L'Islam rigettisce categoricamente il concetto della Trinità, che è la credenza cristiana che ci siano tre persone co-eguali in un'unica divinità - il Padre, il Figlio (Gesù) e lo Spirito Santo. I musulmani credono fermamente nel Monoteismo, che afferma che c'è un solo Dio che governa questo universo. Nell'Islam, associare partner ad Allah (Shirk) è un grande peccato e attribuire attributi divini a chiunque diverso da Allah è considerato blasfemia. Il Corano sottolinea che Allah non ha progenie o associati e afferma la Sua Unicità in diversi versi. Pertanto, secondo le credenze islamiche, qualsiasi forma di politeismo o triteismo è considerata inaccettabile e va contro il Tawhid (Unicità di Dio).
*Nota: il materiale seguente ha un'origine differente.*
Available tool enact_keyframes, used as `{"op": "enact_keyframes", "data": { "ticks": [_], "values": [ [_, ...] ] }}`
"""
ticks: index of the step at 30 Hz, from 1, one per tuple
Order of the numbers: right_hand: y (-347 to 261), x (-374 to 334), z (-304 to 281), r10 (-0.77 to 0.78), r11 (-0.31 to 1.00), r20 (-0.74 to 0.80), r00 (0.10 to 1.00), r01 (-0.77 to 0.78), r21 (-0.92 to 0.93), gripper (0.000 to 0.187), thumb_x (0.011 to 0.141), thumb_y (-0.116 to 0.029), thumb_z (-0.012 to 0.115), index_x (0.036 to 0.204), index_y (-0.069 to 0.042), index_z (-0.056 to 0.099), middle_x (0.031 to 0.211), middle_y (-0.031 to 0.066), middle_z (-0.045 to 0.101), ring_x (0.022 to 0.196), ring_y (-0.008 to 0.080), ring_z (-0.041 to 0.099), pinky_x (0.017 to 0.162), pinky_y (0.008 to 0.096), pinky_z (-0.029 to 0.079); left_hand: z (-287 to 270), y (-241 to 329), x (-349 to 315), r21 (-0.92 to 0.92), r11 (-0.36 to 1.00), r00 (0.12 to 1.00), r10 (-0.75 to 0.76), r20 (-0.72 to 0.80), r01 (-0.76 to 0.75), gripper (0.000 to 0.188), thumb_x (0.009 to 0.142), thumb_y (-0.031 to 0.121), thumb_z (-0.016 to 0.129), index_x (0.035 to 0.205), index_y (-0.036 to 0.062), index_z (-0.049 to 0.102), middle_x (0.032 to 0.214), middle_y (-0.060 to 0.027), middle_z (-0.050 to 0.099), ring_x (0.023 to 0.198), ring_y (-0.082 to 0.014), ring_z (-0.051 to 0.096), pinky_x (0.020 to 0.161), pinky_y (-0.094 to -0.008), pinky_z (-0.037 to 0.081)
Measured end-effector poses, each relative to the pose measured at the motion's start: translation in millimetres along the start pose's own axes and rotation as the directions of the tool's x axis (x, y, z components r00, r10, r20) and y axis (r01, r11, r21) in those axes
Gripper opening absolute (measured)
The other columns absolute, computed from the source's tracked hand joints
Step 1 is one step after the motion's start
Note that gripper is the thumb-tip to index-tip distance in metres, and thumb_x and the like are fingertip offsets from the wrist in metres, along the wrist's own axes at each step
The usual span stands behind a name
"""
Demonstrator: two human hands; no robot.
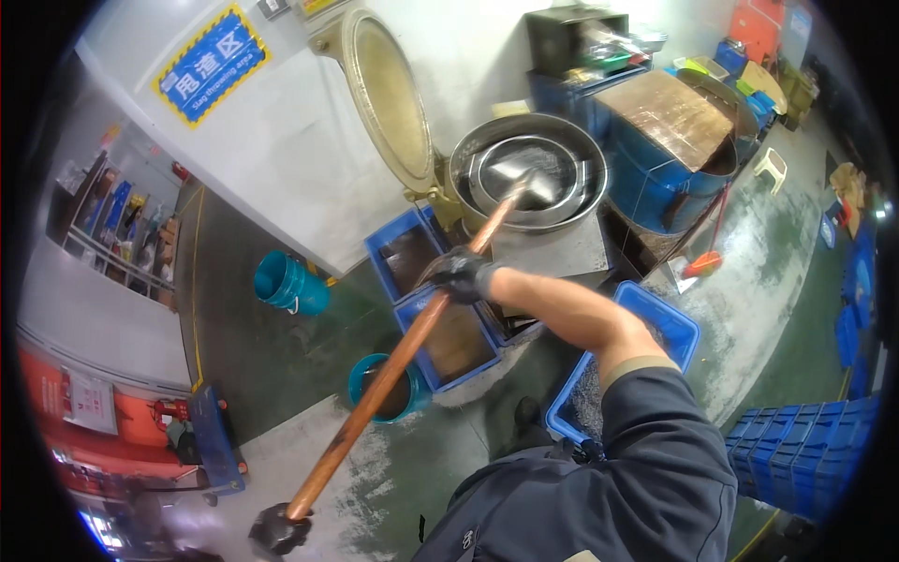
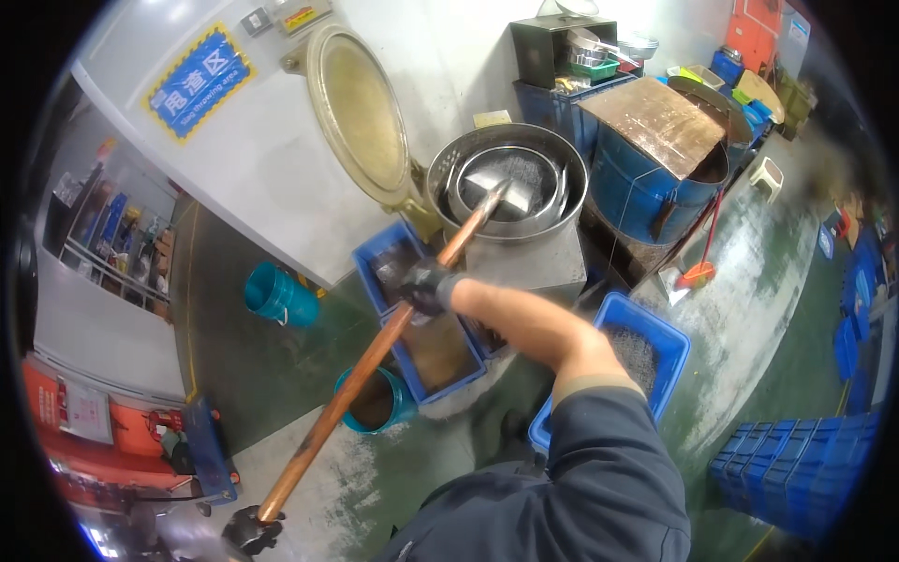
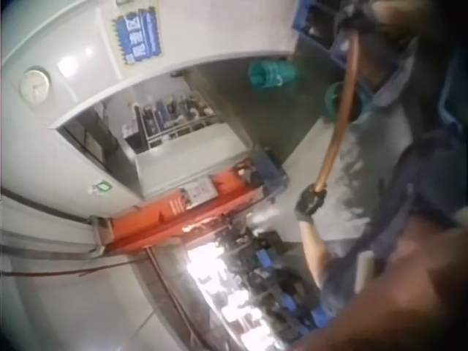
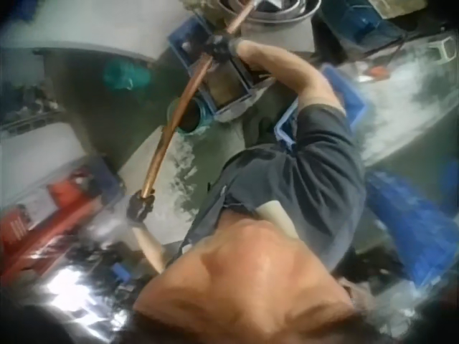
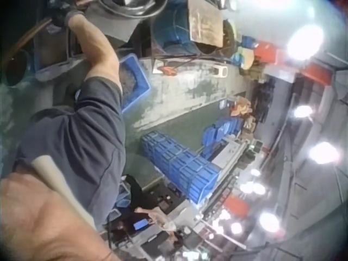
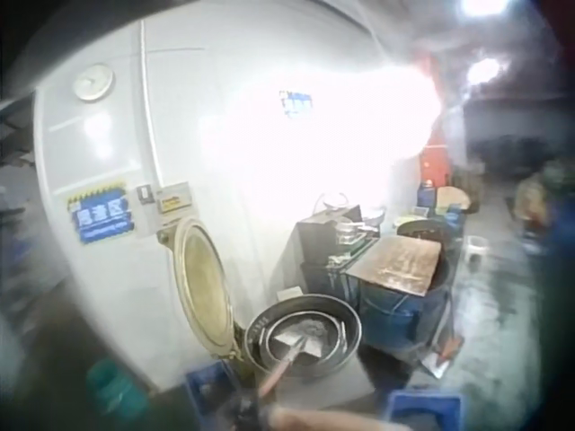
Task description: Stirring industrial powder in a blue crate and transferring it to a processing machine using a long-handled paddle.
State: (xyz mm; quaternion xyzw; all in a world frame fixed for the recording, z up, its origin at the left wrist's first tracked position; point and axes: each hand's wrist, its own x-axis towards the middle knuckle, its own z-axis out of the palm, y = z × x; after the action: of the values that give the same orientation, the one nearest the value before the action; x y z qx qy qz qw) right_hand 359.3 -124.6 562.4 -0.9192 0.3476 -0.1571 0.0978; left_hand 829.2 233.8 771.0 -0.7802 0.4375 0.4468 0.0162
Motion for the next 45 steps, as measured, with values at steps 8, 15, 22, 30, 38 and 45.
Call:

Ci sono diverse differenze chiave tra l'Islam e il Cristianesimo. Una differenza importante riguarda il loro concetto di Dio: i cristiani credono nella Santa Trinità, l'idea che Dio esista come tre persone in una (Padre, Figlio e Spirito Santo), mentre i musulmani sono strettamente monoteisti, credendo che ci sia un solo Dio (Allah). Un'altra differenza fondamentale riguarda i loro testi sacri: i cristiani seguono la Bibbia, che ritengono sia la parola ispirata da Dio; mentre i musulmani seguono il Corano, che ritengono sia stato rivelato a Maometto da Allah. Allo stesso modo, l'Islam insegna che tutti i profeti, dall'Adamo a Gesù, sono stati inviati da Allah e considera Maometto come l'ultimo profeta; mentre il Cristianesimo crede che Gesù sia il Figlio di Dio e facente parte della Santa Trinità. Nel complesso, queste diverse credenze portano a pratiche diverse per i rituali religiosi, i codici morali e le usanze sociali all'interno di ciascuna comunità di fede.
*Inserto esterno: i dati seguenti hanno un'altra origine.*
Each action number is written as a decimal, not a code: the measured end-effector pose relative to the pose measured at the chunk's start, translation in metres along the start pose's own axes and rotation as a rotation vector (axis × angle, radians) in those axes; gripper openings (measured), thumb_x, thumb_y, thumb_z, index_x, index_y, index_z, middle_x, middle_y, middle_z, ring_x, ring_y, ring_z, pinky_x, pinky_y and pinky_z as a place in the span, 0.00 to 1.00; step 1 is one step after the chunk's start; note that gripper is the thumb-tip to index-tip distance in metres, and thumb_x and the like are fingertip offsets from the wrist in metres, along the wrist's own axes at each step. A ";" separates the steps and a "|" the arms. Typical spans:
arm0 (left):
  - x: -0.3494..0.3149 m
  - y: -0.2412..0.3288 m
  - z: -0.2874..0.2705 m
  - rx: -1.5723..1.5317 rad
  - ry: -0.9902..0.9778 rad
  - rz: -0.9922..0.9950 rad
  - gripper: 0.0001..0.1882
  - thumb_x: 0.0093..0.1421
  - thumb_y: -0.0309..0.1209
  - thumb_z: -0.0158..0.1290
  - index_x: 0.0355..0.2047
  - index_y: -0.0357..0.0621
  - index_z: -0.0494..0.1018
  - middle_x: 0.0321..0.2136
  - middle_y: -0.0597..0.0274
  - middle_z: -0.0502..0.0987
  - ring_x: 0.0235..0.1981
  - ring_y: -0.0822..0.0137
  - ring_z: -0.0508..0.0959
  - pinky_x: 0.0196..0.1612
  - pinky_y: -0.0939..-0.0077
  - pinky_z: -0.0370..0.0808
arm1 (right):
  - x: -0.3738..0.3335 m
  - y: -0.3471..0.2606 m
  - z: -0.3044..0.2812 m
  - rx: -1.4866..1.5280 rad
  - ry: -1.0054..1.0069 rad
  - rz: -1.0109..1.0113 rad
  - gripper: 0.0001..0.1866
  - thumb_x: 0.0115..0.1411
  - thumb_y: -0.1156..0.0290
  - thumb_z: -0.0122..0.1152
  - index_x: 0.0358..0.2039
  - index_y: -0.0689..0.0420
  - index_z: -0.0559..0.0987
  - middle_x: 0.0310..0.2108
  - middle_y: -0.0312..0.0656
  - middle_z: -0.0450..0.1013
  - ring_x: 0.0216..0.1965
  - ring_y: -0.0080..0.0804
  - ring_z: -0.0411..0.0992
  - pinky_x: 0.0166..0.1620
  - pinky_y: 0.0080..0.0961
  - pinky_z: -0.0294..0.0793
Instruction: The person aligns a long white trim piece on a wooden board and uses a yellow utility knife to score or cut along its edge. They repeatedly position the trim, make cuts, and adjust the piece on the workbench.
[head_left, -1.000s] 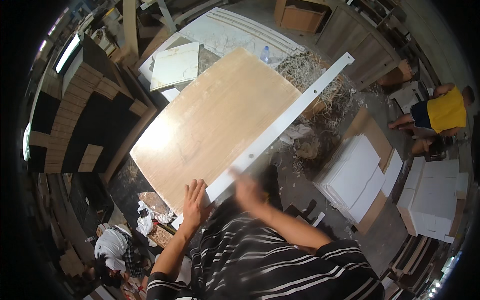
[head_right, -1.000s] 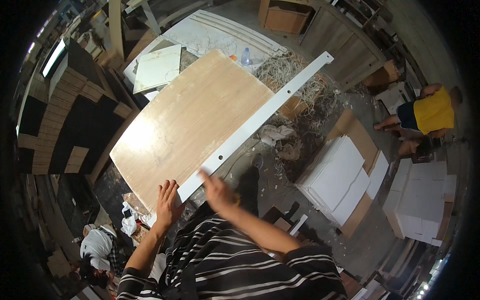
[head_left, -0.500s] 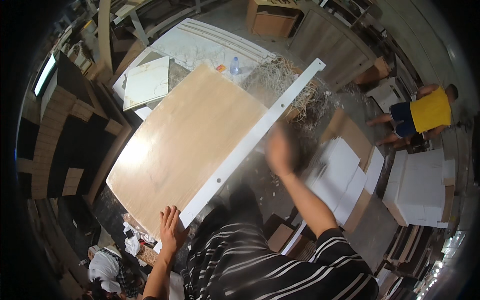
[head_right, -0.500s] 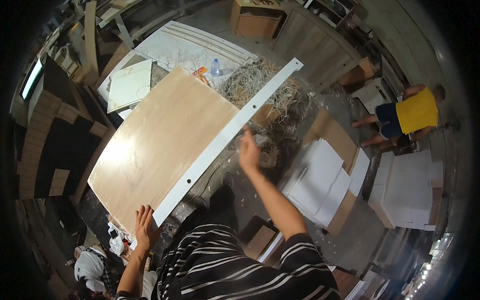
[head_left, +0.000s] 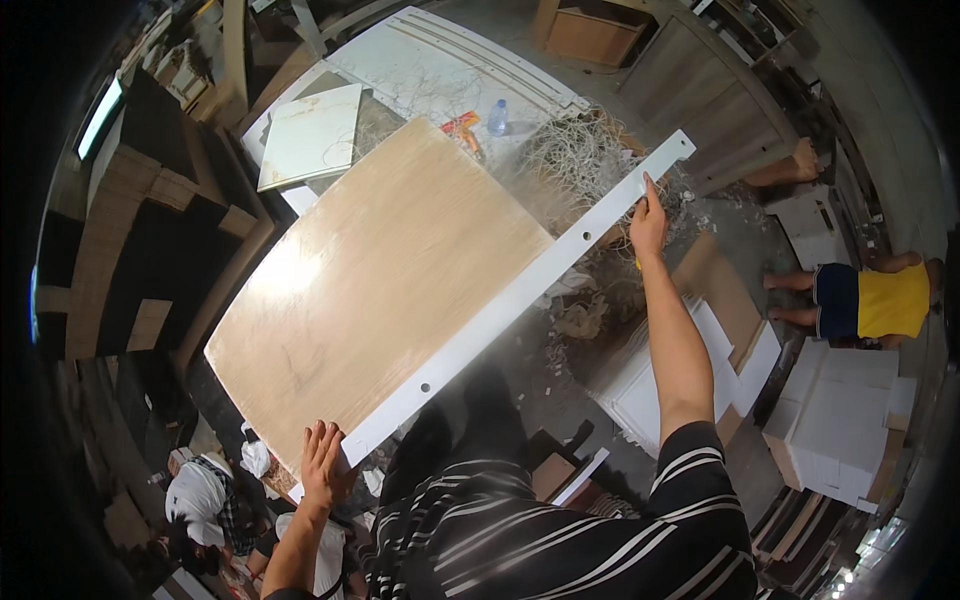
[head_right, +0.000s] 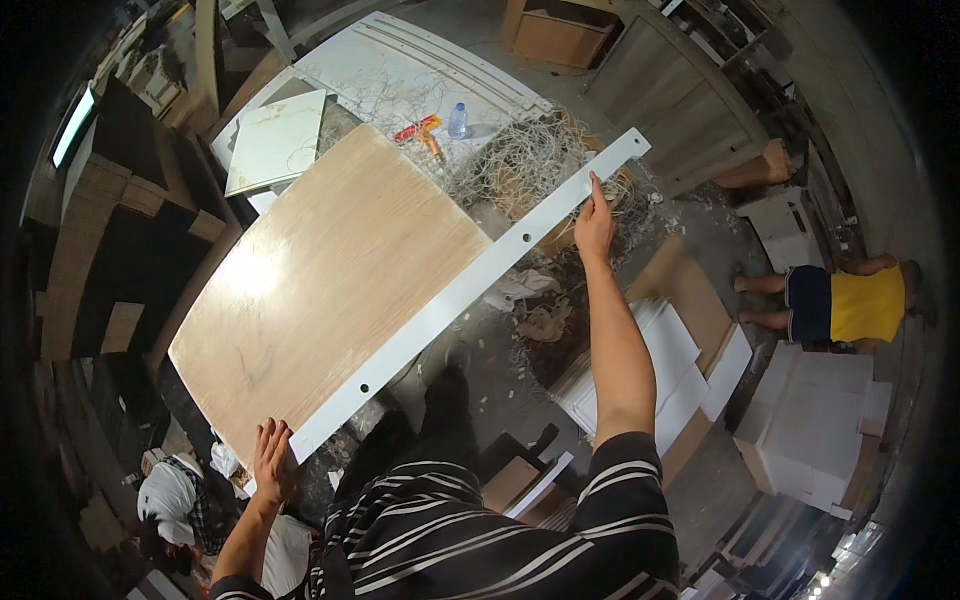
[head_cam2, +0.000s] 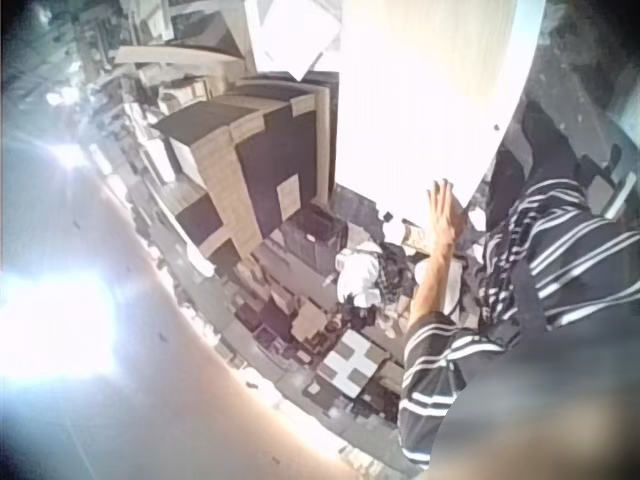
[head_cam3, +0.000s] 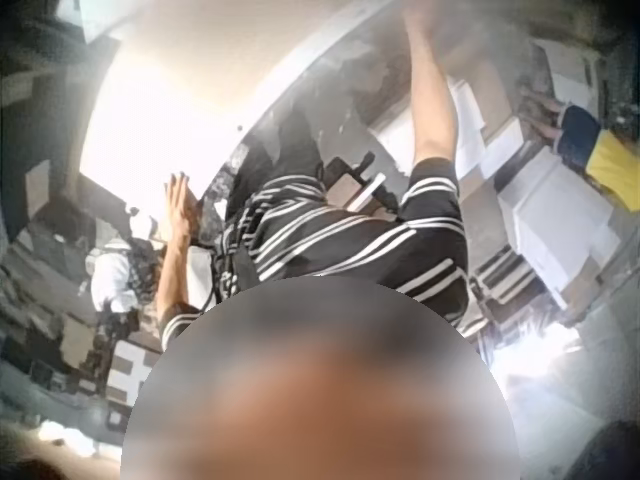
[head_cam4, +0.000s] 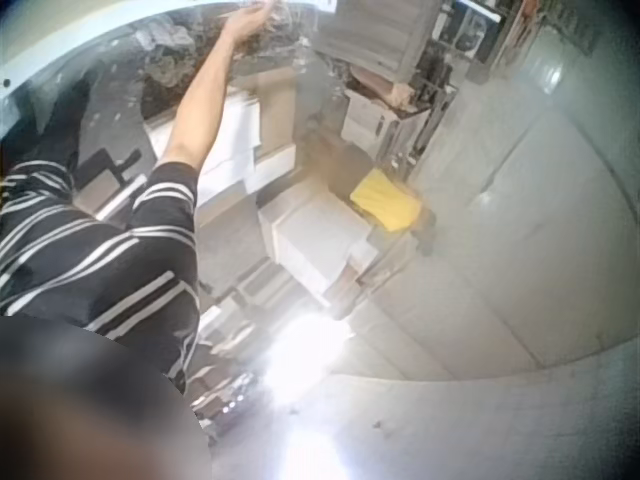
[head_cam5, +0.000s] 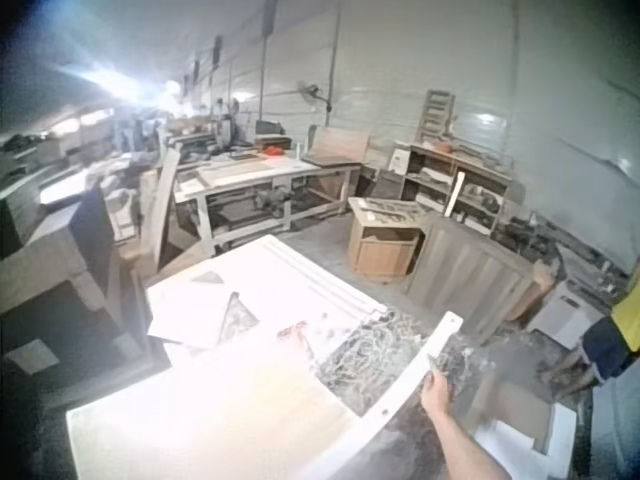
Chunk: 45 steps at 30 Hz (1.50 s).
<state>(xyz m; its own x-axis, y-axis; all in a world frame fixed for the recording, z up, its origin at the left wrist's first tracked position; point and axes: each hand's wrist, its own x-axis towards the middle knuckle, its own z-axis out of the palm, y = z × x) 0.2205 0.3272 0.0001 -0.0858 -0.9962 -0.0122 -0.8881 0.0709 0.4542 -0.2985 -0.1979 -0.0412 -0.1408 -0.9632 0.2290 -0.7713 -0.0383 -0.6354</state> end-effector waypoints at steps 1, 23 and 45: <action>0.001 0.001 -0.001 0.005 -0.003 -0.003 0.45 0.41 0.27 0.69 0.63 0.34 0.67 0.66 0.44 0.67 0.71 0.40 0.60 0.71 0.35 0.51 | -0.004 -0.006 0.001 0.023 -0.016 -0.002 0.28 0.70 0.76 0.46 0.69 0.41 0.68 0.31 0.48 0.76 0.28 0.38 0.71 0.35 0.35 0.71; 0.019 0.002 0.008 -0.053 0.120 0.058 0.39 0.46 0.29 0.68 0.60 0.39 0.70 0.64 0.48 0.69 0.68 0.43 0.63 0.70 0.40 0.56 | -0.362 -0.197 0.074 0.371 -0.041 -0.156 0.25 0.67 0.83 0.43 0.65 0.63 0.68 0.58 0.59 0.72 0.58 0.56 0.73 0.60 0.39 0.72; 0.018 0.003 0.016 -0.192 0.194 0.039 0.34 0.48 0.25 0.67 0.57 0.36 0.70 0.61 0.46 0.70 0.67 0.41 0.64 0.70 0.38 0.57 | -0.505 -0.228 0.030 0.535 -0.508 -0.089 0.28 0.67 0.79 0.49 0.68 0.50 0.70 0.34 0.48 0.78 0.35 0.43 0.79 0.40 0.32 0.78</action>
<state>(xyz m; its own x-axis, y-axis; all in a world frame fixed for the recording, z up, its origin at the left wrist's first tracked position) 0.2090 0.3101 -0.0129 -0.0138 -0.9852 0.1706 -0.7824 0.1169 0.6117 -0.0329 0.2895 -0.0336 0.3129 -0.9497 0.0092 -0.3400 -0.1211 -0.9326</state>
L'Islam riconosce l'accadimento di miracoli nel cristianesimo secondo quanto insegnato nel Corano. Tuttavia, gli studiosi musulmani hanno una prospettiva sfumata su questi eventi. I musulmani credono che il Profeta Gesù abbia compiuto molti atti miracolosi nella sua vita, ma respingono la convinzione che fosse il figlio di Dio. Pertanto, gli studiosi musulmani sostengono che qualsiasi riferimento a miracoli che avvengono nelle chiese è un concetto ambiguo e potrebbe non necessariamente implicare la validità o l'autenticità. Inoltre, l'Islam enfatizza l'uso del ragionamento basato su prove e il pensiero razionale quando si valutano le affermazioni di eventi straordinari. Pertanto, sebbene gli insegnamenti islamici riconoscano che avvengano eventi soprannaturali all'interno o intorno alle istituzioni religiose, spesso li considerano con scetticismo e richiedono un'indagine approfondita prima di accettarli come prove autentiche della divinità o dell'intervento divino.